You can't even get around this by connecting to a SharePoint document library in Windows Explorer, an option that isn't available on Windows Phones anyway.

I can't help but see this whole situation as one of Microsoft shooting themselves in the foot with the tiniest gun. I wonder if this meshes with the Office team's vision for UWP Office as a product or a member of the overall Office product family, or if this is another example of something that seems to be becoming more common at Microsoft of late: product teams design something to work a certain way, and business/legal/marketing teams change the functionality of the product by introducing segmentation limitations such as the ten-inch threshold for Office365 on tablets and the need for 365 to use Continuum on Windows Phones, or cost mitigation limitations such as reneging on the Unlimited OneDrive offer.

At the end of the day, if you need a free word processor with Word compatibility, and you have a desktop or laptop, you can use Word Online.

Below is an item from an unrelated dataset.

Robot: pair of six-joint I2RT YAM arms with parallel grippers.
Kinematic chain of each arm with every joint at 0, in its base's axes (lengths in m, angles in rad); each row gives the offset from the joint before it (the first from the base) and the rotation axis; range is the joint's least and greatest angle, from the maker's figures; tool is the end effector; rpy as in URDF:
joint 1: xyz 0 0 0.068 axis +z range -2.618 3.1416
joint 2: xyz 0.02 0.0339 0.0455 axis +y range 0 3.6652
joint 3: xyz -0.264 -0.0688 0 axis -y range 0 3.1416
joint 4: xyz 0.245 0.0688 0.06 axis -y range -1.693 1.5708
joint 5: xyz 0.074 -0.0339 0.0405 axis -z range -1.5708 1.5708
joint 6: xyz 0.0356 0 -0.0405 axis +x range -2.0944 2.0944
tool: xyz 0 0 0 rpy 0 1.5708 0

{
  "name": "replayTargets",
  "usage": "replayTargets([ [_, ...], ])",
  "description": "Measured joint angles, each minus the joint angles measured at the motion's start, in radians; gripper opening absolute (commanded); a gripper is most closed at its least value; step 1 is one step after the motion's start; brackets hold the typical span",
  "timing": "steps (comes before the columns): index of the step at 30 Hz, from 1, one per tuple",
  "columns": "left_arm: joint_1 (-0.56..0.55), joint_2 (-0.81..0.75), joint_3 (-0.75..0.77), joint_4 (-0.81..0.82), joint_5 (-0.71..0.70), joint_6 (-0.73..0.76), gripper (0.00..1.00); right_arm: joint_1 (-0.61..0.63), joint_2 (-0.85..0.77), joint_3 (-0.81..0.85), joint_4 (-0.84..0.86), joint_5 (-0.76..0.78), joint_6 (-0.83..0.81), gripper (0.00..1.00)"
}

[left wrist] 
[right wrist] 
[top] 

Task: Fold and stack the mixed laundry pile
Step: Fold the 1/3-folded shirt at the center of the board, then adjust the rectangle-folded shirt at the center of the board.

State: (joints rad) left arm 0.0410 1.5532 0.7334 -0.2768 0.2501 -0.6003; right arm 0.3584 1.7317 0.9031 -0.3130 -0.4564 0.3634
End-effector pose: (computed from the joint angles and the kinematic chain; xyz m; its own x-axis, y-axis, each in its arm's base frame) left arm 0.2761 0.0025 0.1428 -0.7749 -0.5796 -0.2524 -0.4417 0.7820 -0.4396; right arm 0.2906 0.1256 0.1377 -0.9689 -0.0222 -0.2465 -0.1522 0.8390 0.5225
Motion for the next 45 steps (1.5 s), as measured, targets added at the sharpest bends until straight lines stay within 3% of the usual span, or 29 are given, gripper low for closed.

If advanced features don't matter, WordPad comes with Windows 10, and if advanced features matter, but compatibility with other Office users doesn't, there are other choices in the form of WordPerfect, OpenOffice, and LibreOffice.

Is this an abandonment of this market, did this market ever really matter outside of as a publicity stunt, or does Microsoft just believe that $70/year for a subscription to Office 365 is affordable for the market buying $200-400 computers? Even so, Office Online is somewhat of a handy answer, because it prevents data loss on computers that aren't likely to be protected by local backup storage options that sometimes cost as much as the entire computer did. (Especially to do backup "correctly" with multiple rotated targets, and if you want to keep a long version history.)

I think at that point, what you're proposing is that certain things need to move to a thin/cloud/chromebook model. It's in that model where "free" software really exists, and where you can do a little bit of a better job ensuring the security of data. (Although, I have some Opinions™ about how we should be treating cloud-synchronized data and computer home directories, as well.